Install the latest version of the Utimaco u.trust GP HSM Se-Series software if it has not already been installed.
-
Locate the configuration file, cs_pkcs11_R3.cfg. On Windows, as part of the Utimaco u.trust GP HSM Se-Series software installation, cs_pkcs11_R3.cfg will be created automatically and will be available in the C:\ProgramData\Utimaco\PKCS11_R3 folder.
-
Edit the cs_pkcs11_R3.cfg file and make the appropriate changes to the file as shown below.
[Global]
# For Unix:
#Logpath = /tmp
# For Windows:
Logpath = C:/ProgramData/Utimaco/PKCS11_R3
# Loglevel (0 = NONE; 1 = ERROR; 2 = WARNING; 3 = INFO; 4 = TRACE)
Logging = 1
# Prevents expiring session after inactivity of 15 minutes
KeepAlive = true
# Set the Device to connect with
#[CryptoServer]
# Device specifier
Device = <HSM_IP>
For detailed guidance on commands and their parameters, please refer to the Utimaco CryptoServer documentation. The device could be a CryptoServer HSM, available in either PCIe or LAN form factors. Depending on the type, the device configuration line will follow one of these formats: LAN-based HSM: Device = 288@ipaddress PCIe-based HSM: Device = /dev/cs2.0 Be sure to select the appropriate format based on your specific hardware setup.

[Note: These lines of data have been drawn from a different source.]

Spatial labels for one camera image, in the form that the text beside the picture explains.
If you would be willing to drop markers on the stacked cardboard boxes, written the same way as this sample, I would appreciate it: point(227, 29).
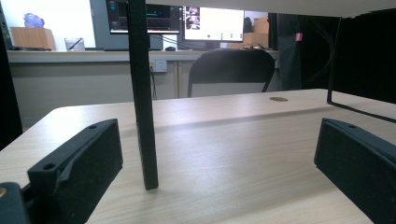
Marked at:
point(257, 34)

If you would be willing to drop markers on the white wall outlet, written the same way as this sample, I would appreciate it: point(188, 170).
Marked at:
point(159, 66)

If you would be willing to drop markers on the purple figurine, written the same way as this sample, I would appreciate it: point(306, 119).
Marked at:
point(33, 20)

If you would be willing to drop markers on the round table grommet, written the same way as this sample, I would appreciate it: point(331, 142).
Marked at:
point(278, 99)

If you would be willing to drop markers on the black computer mouse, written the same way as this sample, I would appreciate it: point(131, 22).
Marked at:
point(170, 48)

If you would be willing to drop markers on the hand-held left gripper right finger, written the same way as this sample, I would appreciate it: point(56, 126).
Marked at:
point(361, 168)

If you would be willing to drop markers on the bright computer monitor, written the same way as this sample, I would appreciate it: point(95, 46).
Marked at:
point(218, 25)

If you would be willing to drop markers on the dark computer monitor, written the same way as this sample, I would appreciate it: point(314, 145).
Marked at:
point(162, 18)

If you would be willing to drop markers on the black folding chair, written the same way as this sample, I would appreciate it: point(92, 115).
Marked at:
point(230, 67)

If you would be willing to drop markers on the grey counter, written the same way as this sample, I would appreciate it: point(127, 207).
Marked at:
point(77, 56)

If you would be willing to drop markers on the clear cup with pen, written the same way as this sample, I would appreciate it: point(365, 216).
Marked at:
point(74, 45)

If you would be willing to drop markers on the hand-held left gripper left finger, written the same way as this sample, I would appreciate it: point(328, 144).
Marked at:
point(81, 168)

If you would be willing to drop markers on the brown cardboard box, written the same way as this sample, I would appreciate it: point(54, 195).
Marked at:
point(32, 39)

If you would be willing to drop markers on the black shelf with metal legs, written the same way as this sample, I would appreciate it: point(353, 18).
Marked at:
point(141, 93)

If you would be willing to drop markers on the pink tag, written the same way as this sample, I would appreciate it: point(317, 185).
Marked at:
point(299, 36)

To simplify your testing process, it's recommended that you enable the PKCS#11 log file by adjusting the logging settings. Specifically: Set the LogPath to a writable directory (not a specific file). Set the Logging Loglevel to 1 for basic logging. Increase it to 4 for more detailed output during testing. This will generate a log file named cs_pkcs11_R3.log within the specified LogPath directory. Reviewing this log can help with troubleshooting if you encounter issues.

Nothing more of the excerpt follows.